青春はスクリーンの手前に

 その日の放課後、図書室で一緒に脚本を直した。

 月曜日は思ったより利用する生徒が多い。
 空いていた席はエアコンの風が直接当たり、制服の袖がひら、となびく。

「ここ繋がってない」
「あ、ごめん」
「ここ空のカット入れる?」
「そうだね、入れたい」

 4冊目の映画ノート…もとい脚本ノートは、私と柊くんの間を何度も往復していた。

「…ここさ、」

 柊くんがペンでノートをつつき、
 くる、とノートが私の正面を向く。

「どう思う?」

 柊くんからノートに視線を移す。
 その先にある文を声に出さずに、読んだ。

《主人公は、黙り込む。
 遠くで踏切が鳴り、自転車が横切る。
 その背中が夕陽にとける》

「…どうって、」
「何か、思う?」
「……」

 私は、もう一度文字を辿り、言葉を探す。

「…時間だけが、過ぎてく感じ。
 どんなに考えても、答えがない…」

 言いながら彼を見ると、視線が交わった。

「俺はそういう、目には見えない何かが残る瞬間が大事」

「……」

「傷付けたい訳じゃなくて。
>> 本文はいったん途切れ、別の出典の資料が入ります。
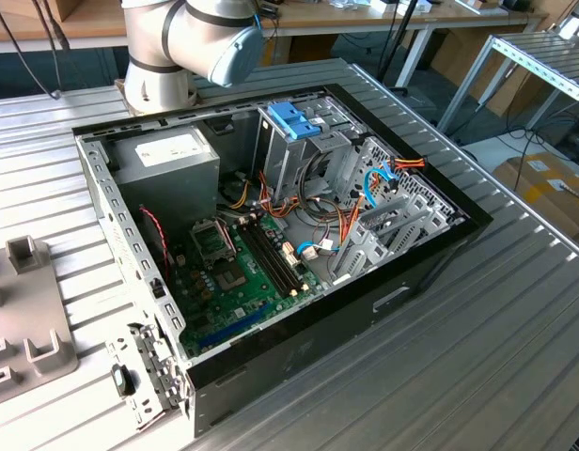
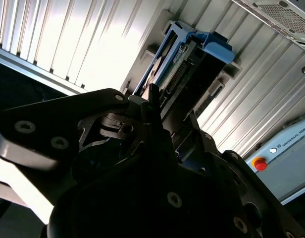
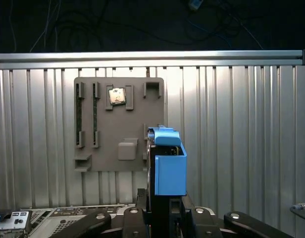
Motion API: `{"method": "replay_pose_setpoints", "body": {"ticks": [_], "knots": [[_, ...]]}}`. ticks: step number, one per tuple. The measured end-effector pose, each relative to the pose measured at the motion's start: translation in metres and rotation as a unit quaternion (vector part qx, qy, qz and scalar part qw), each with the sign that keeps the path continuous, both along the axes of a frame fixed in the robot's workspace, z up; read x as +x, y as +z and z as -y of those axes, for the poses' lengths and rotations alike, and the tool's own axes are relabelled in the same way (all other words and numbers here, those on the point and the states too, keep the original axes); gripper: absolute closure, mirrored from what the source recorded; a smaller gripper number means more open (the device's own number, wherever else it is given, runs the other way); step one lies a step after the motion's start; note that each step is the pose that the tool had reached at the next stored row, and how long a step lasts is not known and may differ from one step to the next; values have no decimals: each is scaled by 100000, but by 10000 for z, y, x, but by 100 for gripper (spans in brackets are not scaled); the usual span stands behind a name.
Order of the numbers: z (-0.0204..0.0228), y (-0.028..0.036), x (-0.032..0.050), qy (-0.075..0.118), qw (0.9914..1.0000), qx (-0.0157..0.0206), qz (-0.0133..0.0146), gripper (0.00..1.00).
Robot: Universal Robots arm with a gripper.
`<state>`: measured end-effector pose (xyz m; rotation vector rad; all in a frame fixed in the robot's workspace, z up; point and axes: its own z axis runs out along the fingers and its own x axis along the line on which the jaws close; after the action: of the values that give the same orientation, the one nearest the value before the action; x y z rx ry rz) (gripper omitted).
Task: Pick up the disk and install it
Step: 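Pick up the disk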
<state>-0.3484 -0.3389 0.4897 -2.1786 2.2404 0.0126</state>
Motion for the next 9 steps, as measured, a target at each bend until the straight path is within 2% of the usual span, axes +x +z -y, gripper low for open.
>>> {"method": "replay_pose_setpoints", "body": {"ticks": [6, 9], "knots": [[0, 5, 1, 0, 100000, -33, -3, 65], [0, 5, 27, 0, 100000, -33, -4, 65]]}}
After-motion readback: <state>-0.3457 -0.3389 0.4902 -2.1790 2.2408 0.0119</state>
背中を押したい。
 でもそれを口に出せなかった瞬間…とか」

 そう言って柊くんは、また私を見る。

「……」

微かに揺れる、彼の瞳。

「分かる?」
 真剣な眼差しに、目を逸らせなくなる。
 鼓動が、早まった。

「…だれの、話をしてるの」

 逸らせないまま、こぼれるようにそう言った。
 シンとした図書室で、自分の声だけが隅まで届いてるように思えた。

 ようやく、柊くんは視線をノートに戻した。
「主人公」

 頬杖をついて、手のひらで隠れてしまった口元。

 私はエアコンが効きすぎて冷たくなった指先をすり合わせた。

「……そんなの伝わってないよ。相手に」

「だな。これはちゃんと伝えるシーン」

 柊くんのボールペンがカリと紙をこすった。

 私は、エアコンの風で乱れた前髪を触った。



 7月の後半。

 教室はどこか浮かれた空気を纏っていた。


「なんだ?今日はやけに人が少ないな」

 3限目、物理の先生が教室に入るなりすぐにそう言うと

「夏の地方大会予選で野球部と陸部がいませーん」

 誰かが通る声で答えた。

 歯抜けになった教室では、先生の視線がやけによく届く。

 席替えをして、教壇の目の前の席になった柊くん。
 意外と目が届きにくいのをいいことに、脚本を直している。

 私は斜め後ろの席から、ヒヤヒヤしながら見ていた。

「柊。それは物理のノートか?」

 めずらしく教壇から降りた先生は、彼の頭に教科書を乗せて言った。

「そうです」

 堂々たる態度で答えた柊くんに、先生も軽く天井を見た。

「どこがだ?
 物理のノートがこんなにびっしり文字で埋まる奴がどこにいる」

「そうですね。すんません」

 柊くんはおとなしく脚本のノートを引き出しにしまった。

 私はその一部始終を見て、こっそり肩を震わせる。
 声を出したら、きっと私も怒られる。

 すぐに、柊くんが一瞬こっちを見た。
 同時に私はゴホンと咳払いをする。
 寝かせていた教科書を立て掛け、体勢を低くした。